Technical Documentation and Interface Description

of Exploring the Performance Improvement of Tensor Processing Engines through Transformation in the Bit-weight Dimension of MACs | IEEE Conference Publication | IEEE Xplore (HPCA 2025)

image

  • Testing Process Library: For reproducibility, the Synopsys official educational library SAED32nm was used in this repositories(path: "library/saed32rvt_tt0p85v25c.db"; the full set of process corners can be downloaded from the official website).

    Key Notes:

    • SAED32nm: A Synopsys-provided educational PDK for 32nm process training, compatible with tools like Design Compiler and IC Compiler.
    • Process Corner: The tt0p85v25c​ file represents the Typical-Typical (TT) corner at 0.85V and 25°C. Other corners (e.g., FF/SS for fast/slow transistors) require separate downloads.
    • Application: This library is commonly used in academic labs for ASIC flow demonstrations (e.g., synthesis, P&R) but lacks full foundry-certified DRC/LVS rules. For production designs, contact foundries (e.g., SMIC/TSMC) for licensed PDKs.
  • EDA Tool:

    • Area synthesis tool: Synopsys Design Compiler Version L-2016.03-SP1 for linux64
    • RTL functional simulation tool:Chronologic VCS Version L-2016.06_Full64
    • Netlist power simulation tool:PrimeTime Version M-2016.12-SP1 for linux64

Compressed Accumulative PE Array OS Style (OPT1-OS)

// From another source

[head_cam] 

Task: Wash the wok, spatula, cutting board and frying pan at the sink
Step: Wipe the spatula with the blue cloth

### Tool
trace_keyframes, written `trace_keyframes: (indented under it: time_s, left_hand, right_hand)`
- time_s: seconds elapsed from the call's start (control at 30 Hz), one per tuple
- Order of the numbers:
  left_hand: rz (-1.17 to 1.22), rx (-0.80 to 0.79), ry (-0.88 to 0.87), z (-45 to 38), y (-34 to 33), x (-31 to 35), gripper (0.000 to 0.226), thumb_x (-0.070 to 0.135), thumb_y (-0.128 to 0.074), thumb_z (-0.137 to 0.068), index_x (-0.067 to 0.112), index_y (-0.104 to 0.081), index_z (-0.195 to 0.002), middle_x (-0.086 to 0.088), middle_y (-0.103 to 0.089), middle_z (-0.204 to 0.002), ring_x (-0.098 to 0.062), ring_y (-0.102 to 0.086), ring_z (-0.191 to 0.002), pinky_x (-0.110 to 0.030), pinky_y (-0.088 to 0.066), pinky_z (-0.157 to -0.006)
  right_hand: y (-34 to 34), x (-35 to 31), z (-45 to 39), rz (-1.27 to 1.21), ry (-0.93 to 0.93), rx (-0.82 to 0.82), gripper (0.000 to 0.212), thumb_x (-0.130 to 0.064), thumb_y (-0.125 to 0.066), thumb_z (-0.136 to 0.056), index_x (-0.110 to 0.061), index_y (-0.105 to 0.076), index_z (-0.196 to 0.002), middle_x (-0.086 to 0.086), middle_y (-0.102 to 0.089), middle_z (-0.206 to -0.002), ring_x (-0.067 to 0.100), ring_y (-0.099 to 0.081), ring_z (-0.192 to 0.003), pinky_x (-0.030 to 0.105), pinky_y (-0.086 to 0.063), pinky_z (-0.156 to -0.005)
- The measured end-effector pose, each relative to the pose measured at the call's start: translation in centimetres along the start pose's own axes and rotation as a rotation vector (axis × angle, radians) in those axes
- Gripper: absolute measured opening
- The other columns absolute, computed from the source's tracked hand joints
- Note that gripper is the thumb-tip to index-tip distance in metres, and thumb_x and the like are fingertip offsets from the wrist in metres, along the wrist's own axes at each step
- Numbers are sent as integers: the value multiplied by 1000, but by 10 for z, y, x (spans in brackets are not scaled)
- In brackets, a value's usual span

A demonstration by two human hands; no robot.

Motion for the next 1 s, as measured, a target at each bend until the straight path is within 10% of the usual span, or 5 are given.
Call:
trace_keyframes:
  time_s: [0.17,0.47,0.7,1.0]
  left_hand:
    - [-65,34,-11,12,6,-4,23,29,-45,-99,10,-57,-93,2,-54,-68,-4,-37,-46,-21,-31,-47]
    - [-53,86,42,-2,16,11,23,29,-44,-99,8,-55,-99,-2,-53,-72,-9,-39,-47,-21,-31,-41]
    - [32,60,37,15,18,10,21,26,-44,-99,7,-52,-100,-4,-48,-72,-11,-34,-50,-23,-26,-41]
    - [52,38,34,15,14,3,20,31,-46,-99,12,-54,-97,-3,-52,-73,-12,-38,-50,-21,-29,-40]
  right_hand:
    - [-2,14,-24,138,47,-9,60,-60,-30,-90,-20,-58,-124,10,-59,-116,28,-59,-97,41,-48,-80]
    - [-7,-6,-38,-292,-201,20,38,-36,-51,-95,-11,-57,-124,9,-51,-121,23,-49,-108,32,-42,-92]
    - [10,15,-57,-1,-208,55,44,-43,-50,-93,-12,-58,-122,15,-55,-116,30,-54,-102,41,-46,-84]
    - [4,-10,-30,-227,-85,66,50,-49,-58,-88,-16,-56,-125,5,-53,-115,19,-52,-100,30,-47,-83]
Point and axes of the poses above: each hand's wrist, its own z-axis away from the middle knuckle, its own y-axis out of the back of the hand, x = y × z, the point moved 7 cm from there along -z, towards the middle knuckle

Compressed Accumulative Process Element (PE)

  • RTL path: "OPT1/systolic_array_os/opt1_pe/"
  • Synthesis script path: "/OPT1/systolic_array_os/opt1_pe/syn/run.sh"
  • PrimeTime power simulation script path: "/OPT1/systolic_array_os/opt1_pe/power/pt.sh"
  • RTL functional simulation:"/OPT1/systolic_array_os/opt1_pe/sim"

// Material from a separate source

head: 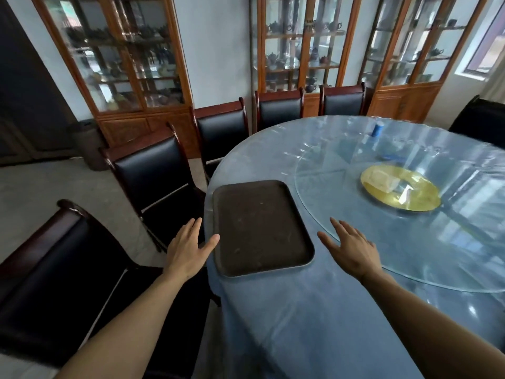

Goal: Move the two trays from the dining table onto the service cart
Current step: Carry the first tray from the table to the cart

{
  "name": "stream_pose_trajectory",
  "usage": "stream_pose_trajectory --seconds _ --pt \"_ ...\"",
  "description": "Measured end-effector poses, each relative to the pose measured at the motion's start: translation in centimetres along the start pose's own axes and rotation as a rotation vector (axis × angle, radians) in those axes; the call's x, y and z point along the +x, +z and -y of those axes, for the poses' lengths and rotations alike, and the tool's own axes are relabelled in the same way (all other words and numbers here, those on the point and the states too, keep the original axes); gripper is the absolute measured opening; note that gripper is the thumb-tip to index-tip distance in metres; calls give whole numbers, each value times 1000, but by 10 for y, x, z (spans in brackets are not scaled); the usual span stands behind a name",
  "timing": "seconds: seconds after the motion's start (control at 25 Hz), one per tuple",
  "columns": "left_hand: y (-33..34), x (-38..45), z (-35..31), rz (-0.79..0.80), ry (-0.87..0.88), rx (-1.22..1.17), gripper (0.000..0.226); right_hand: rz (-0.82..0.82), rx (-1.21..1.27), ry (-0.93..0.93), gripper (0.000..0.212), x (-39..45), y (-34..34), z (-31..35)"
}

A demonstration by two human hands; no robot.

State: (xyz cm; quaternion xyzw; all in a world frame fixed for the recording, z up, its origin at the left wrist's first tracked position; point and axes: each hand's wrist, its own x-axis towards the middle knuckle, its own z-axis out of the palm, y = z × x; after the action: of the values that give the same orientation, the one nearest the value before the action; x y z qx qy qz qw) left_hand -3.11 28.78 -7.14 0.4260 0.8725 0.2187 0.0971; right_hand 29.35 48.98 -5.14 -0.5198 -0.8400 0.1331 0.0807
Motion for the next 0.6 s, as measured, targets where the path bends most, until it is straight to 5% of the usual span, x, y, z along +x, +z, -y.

Execute the following commands to perform PE calculation, functional simulation, and view the waveforms (Note: Replace the working paths in both the scripts and filelist with your personal directory):

$ cd /OPT1/systolic_array_os/opt1_pe/sim
$ make vcs
$ make vd

image

Execute the following commands to perform OPT1-PE synthesis and power simulation with fsdb file(Note: Replace the working paths in both the scripts and filelist with your personal directory):

$ cd /OPT1/systolic_array_os/opt1_pe/syn
$ sh run.sh
$ cd /OPT1/systolic_array_os/opt1_pe/power
$ sh pt.sh

Comparison of PE levels (MAC .vs OPT1-PE):

Freq(MHz) 500 600 666 769 833 870 900 >910
MAC Area($um^{2}$) 1481 1666 Timing VIOLATED Timing VIOLATED Timing VIOLATED Timing VIOLATED Timing VIOLATED Timing VIOLATED
OPT1-PE Area($um^{2}$) / / 1446 1482 1609 1668 1780 Timing VIOLATED

Note: MAC test code in path "/OPT1/systolic_array_os/mac_pe". Area and timing report in path "/OPT1/systolic_array/opt1_pe/syn/outputs" and "/OPT1/systolic_array_os/mac_pe/syn/outputs"

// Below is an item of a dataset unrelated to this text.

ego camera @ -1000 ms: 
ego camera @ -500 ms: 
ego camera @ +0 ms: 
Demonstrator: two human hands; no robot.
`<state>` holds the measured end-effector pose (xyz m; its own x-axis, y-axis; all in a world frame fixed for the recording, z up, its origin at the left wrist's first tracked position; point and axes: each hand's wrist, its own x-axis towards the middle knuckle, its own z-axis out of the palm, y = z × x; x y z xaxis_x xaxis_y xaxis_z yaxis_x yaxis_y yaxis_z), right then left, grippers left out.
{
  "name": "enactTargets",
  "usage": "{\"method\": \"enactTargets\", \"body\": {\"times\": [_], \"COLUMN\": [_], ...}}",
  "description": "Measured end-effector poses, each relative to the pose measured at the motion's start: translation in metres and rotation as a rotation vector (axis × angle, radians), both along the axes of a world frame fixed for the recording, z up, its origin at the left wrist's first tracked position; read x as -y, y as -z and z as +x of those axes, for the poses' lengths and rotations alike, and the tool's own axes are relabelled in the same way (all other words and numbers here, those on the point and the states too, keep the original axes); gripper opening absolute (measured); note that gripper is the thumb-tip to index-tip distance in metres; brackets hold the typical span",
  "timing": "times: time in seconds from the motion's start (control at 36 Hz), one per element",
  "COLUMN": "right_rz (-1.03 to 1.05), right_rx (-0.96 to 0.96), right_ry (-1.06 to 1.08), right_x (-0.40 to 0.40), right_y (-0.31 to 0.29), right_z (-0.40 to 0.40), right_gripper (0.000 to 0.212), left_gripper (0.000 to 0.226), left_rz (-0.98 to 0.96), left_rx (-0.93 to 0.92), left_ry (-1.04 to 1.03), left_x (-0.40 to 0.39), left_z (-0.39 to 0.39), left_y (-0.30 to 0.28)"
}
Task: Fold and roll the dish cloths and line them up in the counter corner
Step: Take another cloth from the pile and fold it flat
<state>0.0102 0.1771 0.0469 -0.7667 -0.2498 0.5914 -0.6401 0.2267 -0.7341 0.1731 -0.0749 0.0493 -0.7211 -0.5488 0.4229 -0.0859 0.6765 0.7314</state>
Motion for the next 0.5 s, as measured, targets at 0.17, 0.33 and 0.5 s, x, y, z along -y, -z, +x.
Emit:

Next, we evaluate the performance of the array by comparing OPT1-PE with traditional MAC (Multiply-Accumulate) units under OS-style (Output Stationary), WS-style (Weight Stationary), and 3D-Cube architecture-based TensorCore configurations.

Execute the following commands to perform MAC-based systolic array functional simulation. (Note: Replace the working paths in both the scripts and filelist with your personal directory):

$ cd /OPT1/systolic_array_os/array_mac_based/sim
$ make vcs
$ make vd

Note: To facilitate result comparison, we have exposed all the result output registers as output port. Please note that in practical OS-style computing array systems, to ensure high area efficiency and meet output bandwidth requirements, the reduced results can either be output through systolic movement across all PEs (add only single adder in one row to fuse sum and carry in OPT1 OS based PE Array) or streamed out via selector-based pipelining after reduction. This flexibility helps minimize output bandwidth and fan-out to improve timing. Adjust the output format in your code according to your system‘s actual requirements!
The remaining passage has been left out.